ROUGH DRAFT authorea.com/6440

# Introduction

This is a hand-in written by Group 60 (FIRE) for the weekly module #5 in the mathematical modelling course (DAT026) at Chalmers University of Technology.

Group 60 consists of:

• 901011-0279

• twingoow@gmail.com

• Program: IT

• Time spent: 19 hours, 53 minutes

• 920203-0111

• nicale@student.chalmers.se

• Program: IT

• Time spent: 27 hours, 19 minutes

We hereby declare that we have both actively participated in solving every exercise, and all solutions are entirely our own work.

Disclaimer: Please do note that the numbering of the sections in the TOC and elsewhere are not intended to follow the numbering of the problem. The problem referred to is always explicitly stated in the title itself (e.g: Problem 1...)

# Problem 1 - Model types of common programs & systems

Here we briefly discuss what model types the following common programs or systems are based on.

• A text model in a word processor can be modelled using semi structured data (SSD) such as XML. This can be done with a tree of string sequences.
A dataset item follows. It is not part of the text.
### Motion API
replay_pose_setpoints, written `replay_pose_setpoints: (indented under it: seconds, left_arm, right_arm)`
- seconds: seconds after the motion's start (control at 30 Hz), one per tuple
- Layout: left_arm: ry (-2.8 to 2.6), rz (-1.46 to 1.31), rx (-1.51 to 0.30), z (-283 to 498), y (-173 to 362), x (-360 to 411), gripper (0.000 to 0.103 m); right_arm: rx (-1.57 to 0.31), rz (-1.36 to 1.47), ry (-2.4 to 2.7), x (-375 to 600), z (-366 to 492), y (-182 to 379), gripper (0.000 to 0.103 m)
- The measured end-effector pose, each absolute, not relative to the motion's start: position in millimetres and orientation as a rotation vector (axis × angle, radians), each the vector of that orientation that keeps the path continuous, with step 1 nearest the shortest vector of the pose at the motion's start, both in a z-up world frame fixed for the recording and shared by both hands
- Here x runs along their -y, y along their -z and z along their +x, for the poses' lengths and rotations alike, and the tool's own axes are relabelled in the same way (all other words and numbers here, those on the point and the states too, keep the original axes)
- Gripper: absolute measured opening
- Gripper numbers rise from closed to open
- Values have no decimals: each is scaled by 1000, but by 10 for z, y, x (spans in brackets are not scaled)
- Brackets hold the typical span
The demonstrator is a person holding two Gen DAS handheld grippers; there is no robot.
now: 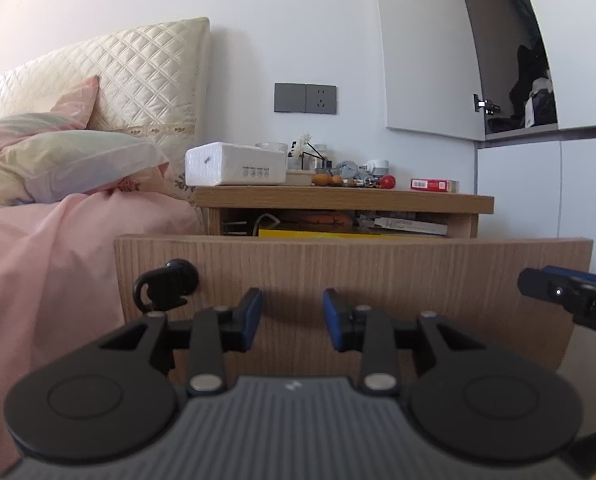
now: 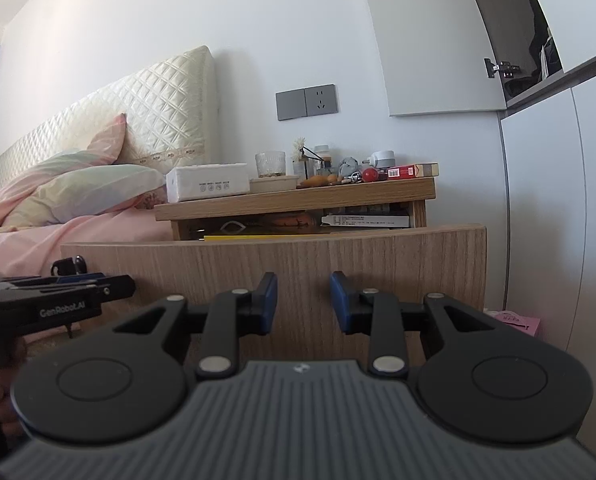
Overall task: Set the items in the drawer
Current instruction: 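Push the open drawer front inward with both tools' fingers, then keep pushing the drawer front with both tools until it shuts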
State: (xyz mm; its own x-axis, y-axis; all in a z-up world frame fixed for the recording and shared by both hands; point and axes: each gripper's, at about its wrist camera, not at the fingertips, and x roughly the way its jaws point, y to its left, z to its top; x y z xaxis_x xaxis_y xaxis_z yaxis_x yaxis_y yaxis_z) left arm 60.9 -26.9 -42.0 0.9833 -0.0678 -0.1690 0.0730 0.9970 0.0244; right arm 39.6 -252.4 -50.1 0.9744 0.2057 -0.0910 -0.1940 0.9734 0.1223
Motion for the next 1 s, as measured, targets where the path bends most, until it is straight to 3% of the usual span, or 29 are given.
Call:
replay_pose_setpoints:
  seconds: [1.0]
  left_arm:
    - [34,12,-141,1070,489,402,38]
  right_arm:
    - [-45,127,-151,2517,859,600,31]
To process the paragraphs, sentences, and words, both the concept of regular languanges (and regular expressons for searching in the model) and the mathematical concepts that it entails can be used, as well as statistical analysis for checking if a word is particularly “non-swedish” or if a word combination is statistically improbable to have correct grammar. The statistical analysis can be done using markov chains.

• An outliner (structured text processor) at the most basic level can be modelled using a tree of items. To each item and depending on the items type, various states can be added to it such as “enabled/disabled”, etc. More advanced implementations of outliner software that enable viewing the various states of items in a tabular format will need to be able to represent the same data in a grid.
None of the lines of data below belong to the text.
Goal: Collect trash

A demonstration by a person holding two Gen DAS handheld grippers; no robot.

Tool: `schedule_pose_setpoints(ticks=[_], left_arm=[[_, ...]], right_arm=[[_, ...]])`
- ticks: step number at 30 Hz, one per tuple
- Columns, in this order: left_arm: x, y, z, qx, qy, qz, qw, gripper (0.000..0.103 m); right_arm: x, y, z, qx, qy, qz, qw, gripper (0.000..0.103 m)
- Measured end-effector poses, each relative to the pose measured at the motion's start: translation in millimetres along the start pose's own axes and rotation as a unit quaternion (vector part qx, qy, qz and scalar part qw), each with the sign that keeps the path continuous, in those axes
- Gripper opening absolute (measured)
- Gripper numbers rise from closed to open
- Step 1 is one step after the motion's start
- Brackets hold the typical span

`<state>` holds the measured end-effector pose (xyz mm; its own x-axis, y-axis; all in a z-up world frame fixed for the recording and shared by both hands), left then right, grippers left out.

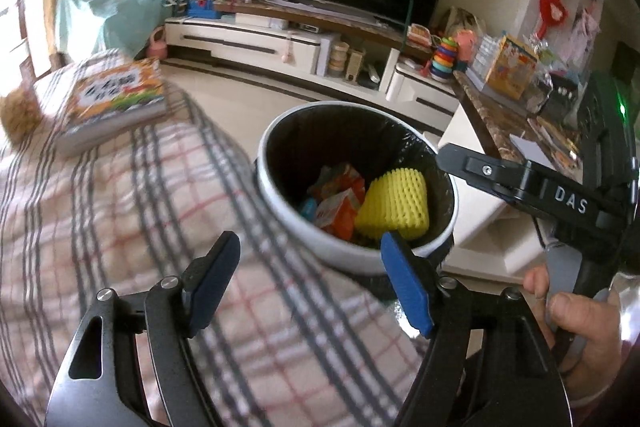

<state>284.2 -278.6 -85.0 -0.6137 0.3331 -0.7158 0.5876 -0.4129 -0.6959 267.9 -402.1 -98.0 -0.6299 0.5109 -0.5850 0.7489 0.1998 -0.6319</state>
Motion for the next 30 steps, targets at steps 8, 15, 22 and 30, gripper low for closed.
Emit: schedule_pose_setpoints(ticks=[8, 15, 22, 30], left_arm=[[29, -50, -15, -0.031, -0.032, 0.046, 0.9979, 0.081], [46, -94, -19, -0.070, -0.032, 0.098, 0.9922, 0.094], [54, -136, -14, -0.103, -0.010, 0.148, 0.9836, 0.099], [62, -168, -11, -0.169, 0.012, 0.191, 0.9669, 0.103]], right_arm=[[35, -34, -15, -0.009, -0.001, 0.029, 1.000, 0.086], [58, -79, -23, 0.004, -0.009, 0.091, 0.996, 0.093], [67, -118, -39, 0.027, -0.058, 0.157, 0.986, 0.100], [68, -154, -57, 0.048, -0.097, 0.234, 0.966, 0.103]])
Point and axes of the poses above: each gripper's, at about its wrist camera, not at the fingertips, and y roughly the way its jaws point, z to its right, x to its underside, the point moved 9 cm from there along y, roughly the way its jaws point, and after that the axes turned 10 degrees about y, right-handed, at the moved point
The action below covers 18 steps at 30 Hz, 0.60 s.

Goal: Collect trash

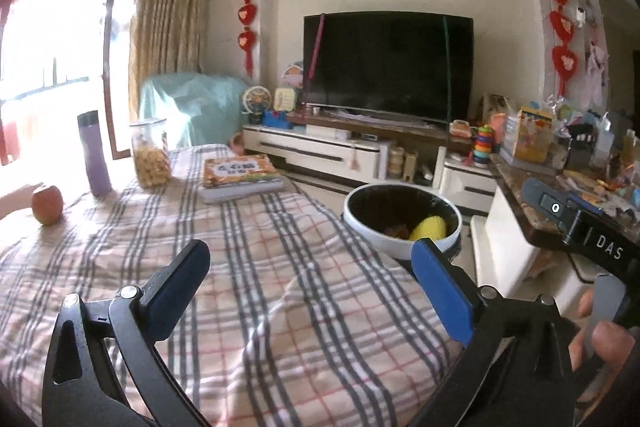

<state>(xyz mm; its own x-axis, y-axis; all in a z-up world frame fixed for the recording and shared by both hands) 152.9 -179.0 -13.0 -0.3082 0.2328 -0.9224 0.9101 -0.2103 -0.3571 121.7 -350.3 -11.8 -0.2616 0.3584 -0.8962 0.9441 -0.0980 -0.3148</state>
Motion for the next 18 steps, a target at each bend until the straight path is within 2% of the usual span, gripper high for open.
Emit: schedule_pose_setpoints(ticks=[9, 18], left_arm=[[27, -7, -5, -0.018, -0.005, -0.004, 0.9998, 0.103], [31, -15, -12, -0.027, -0.002, 0.001, 0.9996, 0.103]], right_arm=[[32, -4, -4, 0.004, -0.015, 0.007, 1.000, 0.103], [44, -9, -13, 0.005, -0.033, 0.013, 0.999, 0.103]])
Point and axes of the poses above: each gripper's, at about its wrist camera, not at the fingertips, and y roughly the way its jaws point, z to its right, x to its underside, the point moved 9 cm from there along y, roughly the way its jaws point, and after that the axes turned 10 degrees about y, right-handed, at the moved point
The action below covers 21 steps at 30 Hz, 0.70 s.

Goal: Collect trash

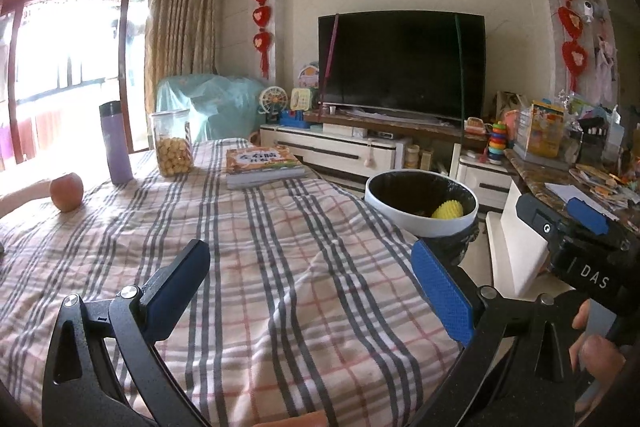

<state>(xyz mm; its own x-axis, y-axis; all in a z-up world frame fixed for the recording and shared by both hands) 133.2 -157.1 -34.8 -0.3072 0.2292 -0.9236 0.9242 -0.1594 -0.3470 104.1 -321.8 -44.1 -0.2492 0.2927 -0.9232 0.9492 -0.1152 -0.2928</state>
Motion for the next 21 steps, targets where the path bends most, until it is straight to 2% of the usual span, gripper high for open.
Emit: schedule_pose_setpoints(ticks=[21], left_arm=[[2.4, -3.6, -6.6, -0.008, -0.007, 0.002, 0.9999, 0.103]], right_arm=[[5.7, 0.0, -6.5, -0.006, -0.007, -0.008, 1.000, 0.103]])
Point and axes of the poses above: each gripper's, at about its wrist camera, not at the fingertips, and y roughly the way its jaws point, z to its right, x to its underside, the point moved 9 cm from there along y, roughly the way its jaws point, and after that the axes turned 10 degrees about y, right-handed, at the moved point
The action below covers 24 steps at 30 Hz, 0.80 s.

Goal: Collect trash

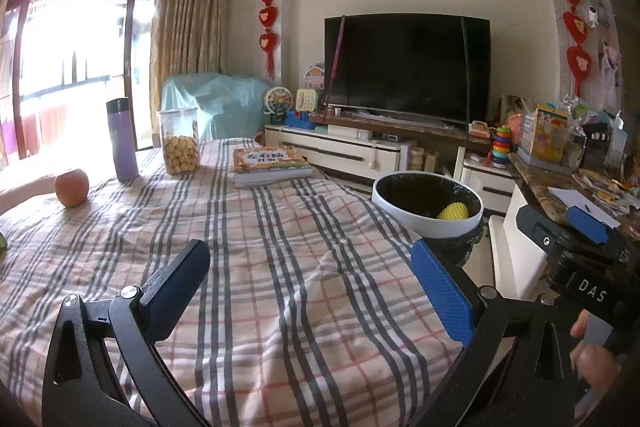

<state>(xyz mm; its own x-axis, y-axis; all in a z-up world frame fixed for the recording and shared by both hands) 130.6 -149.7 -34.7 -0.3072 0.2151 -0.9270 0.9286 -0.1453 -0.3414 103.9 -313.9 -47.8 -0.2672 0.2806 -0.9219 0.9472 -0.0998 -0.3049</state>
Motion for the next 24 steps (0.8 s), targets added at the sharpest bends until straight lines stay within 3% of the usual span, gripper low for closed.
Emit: schedule_pose_setpoints(ticks=[24], left_arm=[[-0.7, -2.0, 2.8, 0.004, 0.000, 0.000, 1.0000, 0.103]], right_arm=[[0.1, -0.6, -0.1, 0.000, 0.000, 0.000, 1.000, 0.103]])
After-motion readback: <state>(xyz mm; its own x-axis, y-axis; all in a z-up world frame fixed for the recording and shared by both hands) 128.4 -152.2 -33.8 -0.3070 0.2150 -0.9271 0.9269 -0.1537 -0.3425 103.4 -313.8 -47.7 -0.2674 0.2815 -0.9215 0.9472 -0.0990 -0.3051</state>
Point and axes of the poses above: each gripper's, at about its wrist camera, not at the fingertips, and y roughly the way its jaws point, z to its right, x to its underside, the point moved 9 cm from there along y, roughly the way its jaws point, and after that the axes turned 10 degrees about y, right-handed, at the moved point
• The web is a series of tubes that can be modelled, assuming that it’s not the same thing as the internet and that the web primarily refers to the content of webpages on the internet, by taking advantage of the fact that hyperlinks are a form of pointers that together form a directed graph of websites as nodes. The edges of this graph can be given weights depending on how many times a page links to it. The more edges there are to a certain page, the more important that page is. This is analogous to the friends network on e.g Facebook or life in general. You can know someone without that person knowing you back, and algorithms for this problem ( the “celebrity problem” ) can be written. You can also know someone more, or less. Google use this type of modelling in their PageRank algorithm to enable searching the web.

• An image model in a graphics program is usually modelled either using raster graphics which uses a matrix/grid of pixels and their colors, or using vector graphics which don’t have any concept of pixels and thus can be scaled without losing any information. In vector graphics, the data can be paths, and various shapes including polygons. To model complex paths, splines can be used. In relation to raster graphics, vector graphics have very high information density.

• JPEG is a group of lossy compression algorithms for bitmap images which is particularly suitable for photographies because they contain a lot of blurring. Many lossy compression algorithm use blurring as a way to increase similarities in parts of an image and thus increase the rate of compression. A lossy compression is a compression where information is lost in the process. Whatever the technical details may be for JPEG - which we don’t have expertise in - it’s certain that it is either translatable to a grid/matrix or stored as such. The art of compression is related to how surprised we are: $$s(p) = -\log{p}$$ and statistical analysis.

• A database can be modelled in various ways depending on what type of database we are dealing with. If the database is relational (which most are) it can be modelled with relations between tuples and attributes of data using relational algebra, extending upon set theory, which provides the mathematical basis for relational databases. In terms of data-structures grids/tables/matrices are often another useful way of looking at RDBMS:es. In this light, rows are tuples, and columns are attributes. Using functional dependencies, and concepts of keys, constraints can be added to the database and the closures of relations can be computed mathematically. However not all databases are relational - some newer database formats such as JSON, XML are semi-structured data that is modelled using graphs where the data itself self-describing using for example tags.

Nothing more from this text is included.